REQUIRED ACTION: Please give the whole listing again word for word, and drop any pictures it holds.
· · · ·
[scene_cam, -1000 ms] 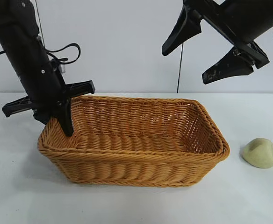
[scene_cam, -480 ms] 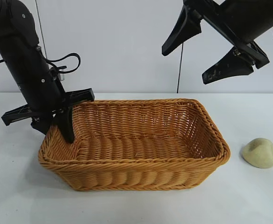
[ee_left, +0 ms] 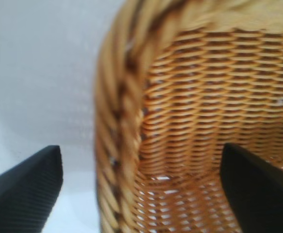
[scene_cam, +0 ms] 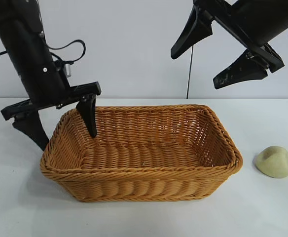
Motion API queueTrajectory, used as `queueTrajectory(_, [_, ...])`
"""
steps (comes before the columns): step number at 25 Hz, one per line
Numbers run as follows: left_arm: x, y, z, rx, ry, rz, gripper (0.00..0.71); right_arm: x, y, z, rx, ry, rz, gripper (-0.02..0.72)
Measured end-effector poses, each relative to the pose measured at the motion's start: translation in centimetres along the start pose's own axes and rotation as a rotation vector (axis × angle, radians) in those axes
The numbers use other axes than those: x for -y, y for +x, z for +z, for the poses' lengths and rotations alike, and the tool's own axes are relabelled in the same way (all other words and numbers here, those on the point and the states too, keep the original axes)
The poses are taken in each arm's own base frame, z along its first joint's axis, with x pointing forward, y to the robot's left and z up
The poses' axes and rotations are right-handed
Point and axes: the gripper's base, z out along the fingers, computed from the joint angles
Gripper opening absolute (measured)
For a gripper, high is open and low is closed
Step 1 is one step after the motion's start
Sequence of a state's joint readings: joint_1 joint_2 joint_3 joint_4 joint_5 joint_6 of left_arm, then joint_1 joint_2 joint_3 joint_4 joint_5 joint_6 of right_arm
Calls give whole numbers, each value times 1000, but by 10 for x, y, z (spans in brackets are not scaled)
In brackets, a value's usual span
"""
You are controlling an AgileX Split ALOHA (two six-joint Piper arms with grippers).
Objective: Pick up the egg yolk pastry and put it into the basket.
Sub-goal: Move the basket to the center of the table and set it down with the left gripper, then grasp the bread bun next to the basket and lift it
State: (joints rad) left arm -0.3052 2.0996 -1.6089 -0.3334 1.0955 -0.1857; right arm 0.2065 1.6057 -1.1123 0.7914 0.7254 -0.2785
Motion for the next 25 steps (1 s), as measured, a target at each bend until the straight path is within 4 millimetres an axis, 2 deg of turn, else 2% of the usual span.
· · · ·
RESULT FOR THIS TASK:
[scene_cam, -1000 ms] 
[scene_cam, -480 ms] 
[ee_left, +0 ms] 
[scene_cam, +0 ms] 
Motion API queueTrajectory, used as `queueTrajectory(_, [_, ...])`
"""
steps (comes before the columns): step number at 25 Hz, one per line
Numbers run as follows: left_arm: x, y, z, rx, ry, rz, gripper (0.00..0.71); right_arm: x, y, z, rx, ry, rz, gripper (-0.02..0.72)
Measured end-effector poses, each relative to the pose measured at the motion's start: translation in centimetres along the start pose's own axes and rotation as a rotation vector (axis × angle, radians) in those axes
The numbers use other axes than those: x for -y, y for +x, z for +z, for the poses' lengths and rotations alike, and the tool's own axes are relabelled in the same way (all other words and numbers here, those on the point and the states too, keep the original axes)
The poses are taken in each arm's own base frame, z along its first joint's axis, with x pointing forward, y to the robot's left and z up
The poses' axes and rotations are right-handed
Point and axes: the gripper's base, z out along the fingers, computed from the joint angles
Gripper opening absolute (measured)
For a gripper, high is open and low is closed
Step 1 is one step after the motion's start
Sequence of a state's joint readings: joint_1 joint_2 joint_3 joint_4 joint_5 joint_6 of left_arm, then joint_1 joint_2 joint_3 joint_4 joint_5 joint_6 of right_arm
Calls give whole numbers, each value times 1000, but by 10 for x, y, z (spans in brackets are not scaled)
In brackets, a value's usual span
"""
You are controlling an AgileX Split ALOHA (two six-joint Piper arms with grippers).
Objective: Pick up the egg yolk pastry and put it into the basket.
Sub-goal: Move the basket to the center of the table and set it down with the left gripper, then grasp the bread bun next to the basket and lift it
State: (joints rad) left arm -0.3052 2.0996 -1.6089 -0.3334 1.0955 -0.1857; right arm 0.2065 1.6057 -1.1123 0.7914 0.7254 -0.2785
Motion for the next 25 steps (1 s), as measured, a target at each bend until the straight path is within 4 millimetres an axis, 2 deg of turn, else 2% of the usual span.

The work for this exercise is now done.